*STORED DATA*
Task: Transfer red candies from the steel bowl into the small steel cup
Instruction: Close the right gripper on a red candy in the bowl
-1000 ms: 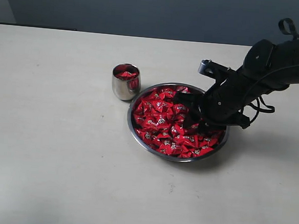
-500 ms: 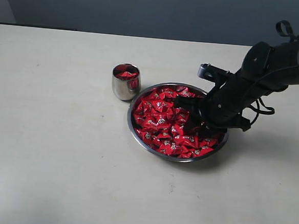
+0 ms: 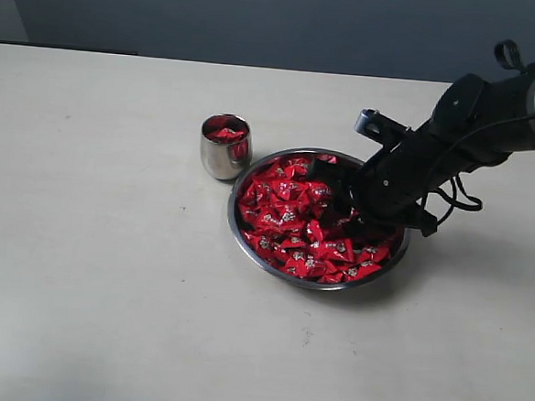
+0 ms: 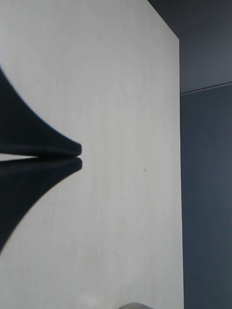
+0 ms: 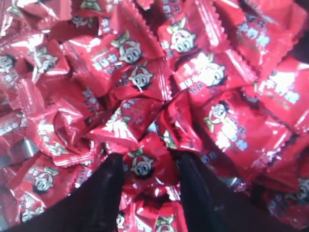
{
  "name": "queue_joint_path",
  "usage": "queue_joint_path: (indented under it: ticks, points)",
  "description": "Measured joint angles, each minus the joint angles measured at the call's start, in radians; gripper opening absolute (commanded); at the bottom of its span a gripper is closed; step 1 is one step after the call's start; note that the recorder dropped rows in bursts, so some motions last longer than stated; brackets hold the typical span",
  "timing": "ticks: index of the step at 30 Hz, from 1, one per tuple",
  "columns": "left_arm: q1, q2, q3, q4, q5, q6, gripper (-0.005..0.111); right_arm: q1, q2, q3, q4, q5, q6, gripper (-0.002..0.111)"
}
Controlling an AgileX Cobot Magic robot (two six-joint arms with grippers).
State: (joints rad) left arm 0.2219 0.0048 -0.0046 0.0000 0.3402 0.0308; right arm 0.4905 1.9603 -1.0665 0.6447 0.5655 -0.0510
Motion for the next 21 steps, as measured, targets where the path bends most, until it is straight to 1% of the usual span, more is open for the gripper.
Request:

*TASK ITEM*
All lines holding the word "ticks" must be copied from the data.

*SOLUTION TO THE EXERCISE*
  "usage": "queue_joint_path: (indented under it: ticks, points)",
  "timing": "ticks: index of the step at 30 Hz, from 1, one per tuple",

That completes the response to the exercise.